### Task objective
Please copy, exactly as they appear below, the lines from the one containing "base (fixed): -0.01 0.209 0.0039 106" through the one containing "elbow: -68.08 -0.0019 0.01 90".

+++

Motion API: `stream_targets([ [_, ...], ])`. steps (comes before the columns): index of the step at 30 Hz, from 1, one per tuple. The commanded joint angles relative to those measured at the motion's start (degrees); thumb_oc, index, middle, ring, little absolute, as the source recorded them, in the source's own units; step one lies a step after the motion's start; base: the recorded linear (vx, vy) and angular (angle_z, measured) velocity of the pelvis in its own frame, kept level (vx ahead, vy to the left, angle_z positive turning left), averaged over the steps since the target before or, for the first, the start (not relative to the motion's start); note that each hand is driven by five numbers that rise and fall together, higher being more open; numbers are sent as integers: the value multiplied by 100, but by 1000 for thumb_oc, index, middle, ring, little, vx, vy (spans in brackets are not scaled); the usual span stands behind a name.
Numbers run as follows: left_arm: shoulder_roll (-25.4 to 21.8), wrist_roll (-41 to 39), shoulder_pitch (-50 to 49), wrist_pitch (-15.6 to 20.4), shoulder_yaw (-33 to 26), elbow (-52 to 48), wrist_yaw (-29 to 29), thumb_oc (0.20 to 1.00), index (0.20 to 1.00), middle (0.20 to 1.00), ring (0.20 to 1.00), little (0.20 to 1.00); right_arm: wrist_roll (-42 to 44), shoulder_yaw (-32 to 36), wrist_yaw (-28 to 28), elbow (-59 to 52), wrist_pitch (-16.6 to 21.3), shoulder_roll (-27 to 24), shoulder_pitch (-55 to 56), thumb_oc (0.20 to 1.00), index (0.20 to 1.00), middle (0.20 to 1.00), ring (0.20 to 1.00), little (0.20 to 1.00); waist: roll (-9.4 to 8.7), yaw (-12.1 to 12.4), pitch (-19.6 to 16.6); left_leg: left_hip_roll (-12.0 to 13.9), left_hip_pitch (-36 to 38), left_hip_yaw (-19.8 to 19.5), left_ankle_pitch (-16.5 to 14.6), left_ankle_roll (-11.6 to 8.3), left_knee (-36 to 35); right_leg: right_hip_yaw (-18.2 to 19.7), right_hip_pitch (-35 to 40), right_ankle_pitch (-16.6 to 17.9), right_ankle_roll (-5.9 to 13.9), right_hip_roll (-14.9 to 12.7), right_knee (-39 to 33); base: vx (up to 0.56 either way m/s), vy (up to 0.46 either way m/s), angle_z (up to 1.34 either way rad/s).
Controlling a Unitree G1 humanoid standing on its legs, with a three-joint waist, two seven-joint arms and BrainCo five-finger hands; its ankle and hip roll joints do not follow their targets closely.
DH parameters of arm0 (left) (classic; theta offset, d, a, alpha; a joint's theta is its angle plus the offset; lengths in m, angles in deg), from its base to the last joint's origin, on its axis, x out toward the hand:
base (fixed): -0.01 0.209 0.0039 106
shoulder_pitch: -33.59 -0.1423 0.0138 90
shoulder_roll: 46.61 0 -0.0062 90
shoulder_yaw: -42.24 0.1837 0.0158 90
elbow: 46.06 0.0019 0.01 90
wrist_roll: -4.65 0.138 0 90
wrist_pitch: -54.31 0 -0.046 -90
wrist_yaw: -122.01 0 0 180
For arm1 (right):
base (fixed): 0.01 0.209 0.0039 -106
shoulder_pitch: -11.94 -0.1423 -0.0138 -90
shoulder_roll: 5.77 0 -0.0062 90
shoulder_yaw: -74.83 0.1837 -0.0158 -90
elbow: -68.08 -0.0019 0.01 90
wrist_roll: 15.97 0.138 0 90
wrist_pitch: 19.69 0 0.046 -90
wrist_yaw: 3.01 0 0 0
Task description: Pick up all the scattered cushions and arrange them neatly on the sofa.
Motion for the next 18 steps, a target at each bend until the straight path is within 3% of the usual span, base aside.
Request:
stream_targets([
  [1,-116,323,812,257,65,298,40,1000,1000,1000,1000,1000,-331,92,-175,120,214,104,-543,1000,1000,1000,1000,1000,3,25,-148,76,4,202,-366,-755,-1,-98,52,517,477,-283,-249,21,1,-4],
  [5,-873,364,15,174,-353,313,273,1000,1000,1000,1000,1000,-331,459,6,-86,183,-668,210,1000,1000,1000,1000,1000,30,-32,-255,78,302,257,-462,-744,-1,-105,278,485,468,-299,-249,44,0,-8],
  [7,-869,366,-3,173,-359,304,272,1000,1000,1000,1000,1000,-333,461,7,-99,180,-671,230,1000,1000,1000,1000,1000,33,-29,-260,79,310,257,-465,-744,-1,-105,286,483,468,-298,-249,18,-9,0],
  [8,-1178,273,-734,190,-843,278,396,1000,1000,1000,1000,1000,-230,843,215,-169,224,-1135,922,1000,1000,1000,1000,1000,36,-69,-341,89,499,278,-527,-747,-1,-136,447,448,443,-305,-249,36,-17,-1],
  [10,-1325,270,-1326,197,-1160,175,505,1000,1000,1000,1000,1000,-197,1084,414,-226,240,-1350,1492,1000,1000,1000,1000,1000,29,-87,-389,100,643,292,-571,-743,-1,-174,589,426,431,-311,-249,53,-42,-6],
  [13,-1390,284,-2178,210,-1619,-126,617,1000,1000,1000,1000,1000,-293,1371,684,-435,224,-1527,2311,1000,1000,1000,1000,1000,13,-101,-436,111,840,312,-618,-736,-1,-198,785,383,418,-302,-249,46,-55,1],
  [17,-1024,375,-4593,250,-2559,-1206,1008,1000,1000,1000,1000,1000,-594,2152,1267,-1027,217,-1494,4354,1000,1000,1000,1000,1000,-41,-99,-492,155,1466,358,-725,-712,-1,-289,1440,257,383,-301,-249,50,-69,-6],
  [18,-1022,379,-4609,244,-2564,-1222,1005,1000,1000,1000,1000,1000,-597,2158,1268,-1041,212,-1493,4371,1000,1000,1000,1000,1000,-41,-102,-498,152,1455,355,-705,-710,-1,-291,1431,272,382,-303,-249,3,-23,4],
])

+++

### The completed task
base (fixed): -0.01 0.209 0.0039 106
shoulder_pitch: -33.59 -0.1423 0.0138 90
shoulder_roll: 46.61 0 -0.0062 90
shoulder_yaw: -42.24 0.1837 0.0158 90
elbow: 46.06 0.0019 0.01 90
wrist_roll: -4.65 0.138 0 90
wrist_pitch: -54.31 0 -0.046 -90
wrist_yaw: -122.01 0 0 180
For arm1 (right):
base (fixed): 0.01 0.209 0.0039 -106
shoulder_pitch: -11.94 -0.1423 -0.0138 -90
shoulder_roll: 5.77 0 -0.0062 90
shoulder_yaw: -74.83 0.1837 -0.0158 -90
elbow: -68.08 -0.0019 0.01 90

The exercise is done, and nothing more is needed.